Nach Behördenangaben wurden die betroffenen Dokumente bereits annulliert und ihre Nummern in die Verzeichnisse der ungültigen Wahlscheine eingetragen. Die Wähler erhalten neue Unterlagen mit aktualisierten Nummerierungen, um eine doppelte Abstimmung auszuschließen. Die alten Dokumente müssen nicht zurückgegeben werden – sie können von den Empfängern vernichtet werden.
Technisch gesehen scheint das Verfahren damit zumindest halbwegs abgesichert zu sein. Doch politisch bleibt ein erheblicher Schaden: In wenigen Tagen vor der Landtagswahl produzieren die Wahlsysteme in beiden Städten doppelt versandte Unterlagen – ein Ereignis, das die ohnehin wachsende Skepsis gegenüber der Briefwahl zusätzlich verstärkt.

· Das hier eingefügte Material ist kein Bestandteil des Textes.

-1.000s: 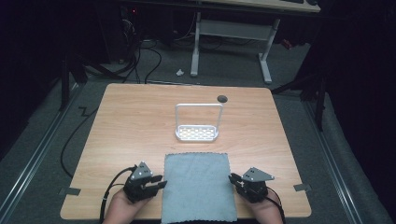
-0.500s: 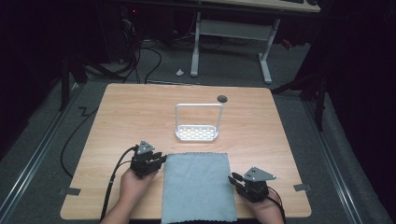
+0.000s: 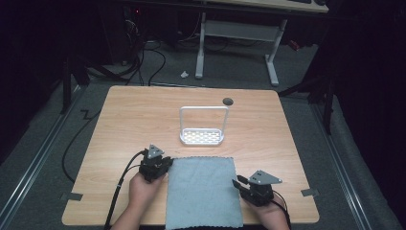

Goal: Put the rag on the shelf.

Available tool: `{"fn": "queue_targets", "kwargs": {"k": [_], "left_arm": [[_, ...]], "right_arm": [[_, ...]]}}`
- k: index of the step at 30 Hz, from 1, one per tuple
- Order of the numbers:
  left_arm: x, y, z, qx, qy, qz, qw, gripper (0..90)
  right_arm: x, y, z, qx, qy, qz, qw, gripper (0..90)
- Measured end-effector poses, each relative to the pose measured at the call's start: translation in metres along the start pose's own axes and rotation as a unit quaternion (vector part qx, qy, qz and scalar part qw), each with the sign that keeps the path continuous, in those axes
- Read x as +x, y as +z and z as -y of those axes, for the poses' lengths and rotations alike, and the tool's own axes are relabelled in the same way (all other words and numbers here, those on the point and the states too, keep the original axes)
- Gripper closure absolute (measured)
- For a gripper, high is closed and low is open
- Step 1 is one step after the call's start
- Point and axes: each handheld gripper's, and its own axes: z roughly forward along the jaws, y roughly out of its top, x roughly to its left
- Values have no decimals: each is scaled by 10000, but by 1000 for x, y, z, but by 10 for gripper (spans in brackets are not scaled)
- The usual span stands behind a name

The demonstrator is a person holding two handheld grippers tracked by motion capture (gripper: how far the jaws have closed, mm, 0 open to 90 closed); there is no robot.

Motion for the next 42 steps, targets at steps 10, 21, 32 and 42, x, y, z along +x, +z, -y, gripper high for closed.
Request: {"fn": "queue_targets", "kwargs": {"k": [10, 21, 32, 42], "left_arm": [[1, 1, 0, 37, 11, 119, 9999, 886], [1, 1, 0, 41, 24, 123, 9999, 888], [1, 0, 0, 52, 23, 124, 9999, 889], [0, -13, 4, -440, 165, 484, 9977, 895]], "right_arm": [[-25, 37, -35, 192, 535, 309, 9979, 683], [-37, 64, -40, 442, 662, 260, 9965, 701], [-28, 66, -41, 445, 265, 393, 9979, 900], [-19, 33, -39, -244, 215, 242, 9992, 900]]}}
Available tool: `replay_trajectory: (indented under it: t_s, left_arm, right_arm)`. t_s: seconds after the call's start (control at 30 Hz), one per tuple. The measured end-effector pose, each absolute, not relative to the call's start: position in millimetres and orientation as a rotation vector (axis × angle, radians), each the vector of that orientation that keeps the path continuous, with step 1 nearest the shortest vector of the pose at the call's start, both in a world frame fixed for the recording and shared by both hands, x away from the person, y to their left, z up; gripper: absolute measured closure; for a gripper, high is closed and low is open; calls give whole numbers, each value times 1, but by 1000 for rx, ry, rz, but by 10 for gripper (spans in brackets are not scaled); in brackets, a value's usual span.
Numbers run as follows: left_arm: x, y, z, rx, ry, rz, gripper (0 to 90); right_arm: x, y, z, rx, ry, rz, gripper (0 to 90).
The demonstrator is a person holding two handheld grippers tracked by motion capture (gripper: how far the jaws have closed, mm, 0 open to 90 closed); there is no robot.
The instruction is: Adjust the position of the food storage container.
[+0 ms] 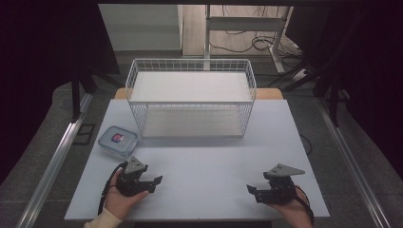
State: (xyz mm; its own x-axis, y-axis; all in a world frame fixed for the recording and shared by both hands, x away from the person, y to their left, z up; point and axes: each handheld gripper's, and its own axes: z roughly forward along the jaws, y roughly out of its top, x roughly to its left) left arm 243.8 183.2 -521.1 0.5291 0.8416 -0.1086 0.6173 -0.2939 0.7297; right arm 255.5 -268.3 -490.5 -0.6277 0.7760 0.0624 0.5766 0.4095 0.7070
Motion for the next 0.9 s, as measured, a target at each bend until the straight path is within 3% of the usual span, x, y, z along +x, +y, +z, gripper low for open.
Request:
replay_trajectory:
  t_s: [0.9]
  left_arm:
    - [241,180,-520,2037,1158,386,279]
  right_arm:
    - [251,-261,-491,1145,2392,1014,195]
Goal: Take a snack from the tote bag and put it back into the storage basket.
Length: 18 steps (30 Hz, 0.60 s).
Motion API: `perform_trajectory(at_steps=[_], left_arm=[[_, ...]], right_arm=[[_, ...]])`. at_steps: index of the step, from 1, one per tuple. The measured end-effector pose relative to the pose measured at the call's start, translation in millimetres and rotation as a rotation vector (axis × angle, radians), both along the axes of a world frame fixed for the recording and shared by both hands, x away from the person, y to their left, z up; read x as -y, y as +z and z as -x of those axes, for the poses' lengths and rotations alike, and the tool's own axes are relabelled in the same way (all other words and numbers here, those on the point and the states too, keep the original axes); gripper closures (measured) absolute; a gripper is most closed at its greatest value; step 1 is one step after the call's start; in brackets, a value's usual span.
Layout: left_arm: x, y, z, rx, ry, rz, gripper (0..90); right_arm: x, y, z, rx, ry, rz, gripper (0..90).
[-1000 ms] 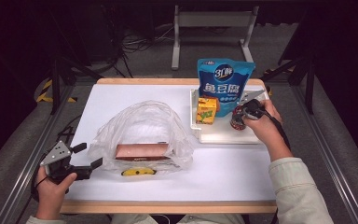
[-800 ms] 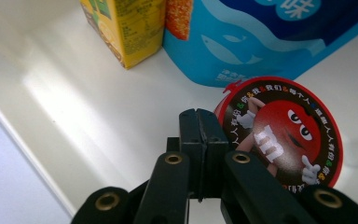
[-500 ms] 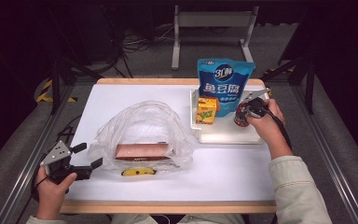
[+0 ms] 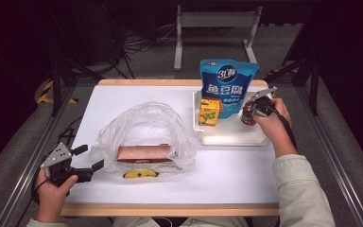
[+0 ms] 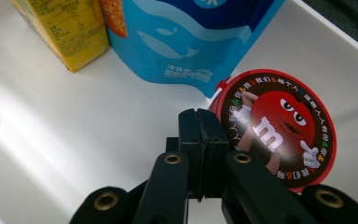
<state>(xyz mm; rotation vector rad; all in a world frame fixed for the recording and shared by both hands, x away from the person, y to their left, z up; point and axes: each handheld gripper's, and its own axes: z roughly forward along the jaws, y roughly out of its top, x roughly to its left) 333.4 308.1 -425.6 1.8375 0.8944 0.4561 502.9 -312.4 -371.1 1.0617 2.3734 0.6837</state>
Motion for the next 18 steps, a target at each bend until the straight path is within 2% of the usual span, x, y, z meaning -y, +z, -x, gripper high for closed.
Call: perform_trajectory(at_steps=[12,18], left_arm=[[-0.1,-0.1,-0.1,0.0,0.0,-0.001,10.3],[0.0,0.0,0.0,0.001,0.0,0.0,10.4]], right_arm=[[2.8,-0.1,-3.0,0.008,-0.021,0.009,86.9],[0.1,7.1,2.9,0.03,-0.001,-0.029,81.2]])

Besonders auffällig ist die Reaktion von CDU-Ministerpräsident Sven Schulze, der die hohen Anmeldezahlen zur Briefwahl als Hoffnungsschimmer interpretiert. Während die CDU in den Umfragen mit lediglich 22 Prozent liegt – deutlich unter der AfD mit 42 Prozent – werden die Wahlsysteme gleichzeitig doppelt versandt. Es ist kein Beweis für Wahlbetrug, wie die Behörden betonen. Doch die systemische Schwäche des Prozesses untergräbt das Vertrauen der Bürger in die Demokratie.
Vertrauen entsteht nicht durch Beschwichtigungen – sondern durch Transparenz und sorgfältige Organisation. In Sachsen-Anhalt scheint gerade jetzt die demokratische Grundlage von innen an einer Kollision zu stehen.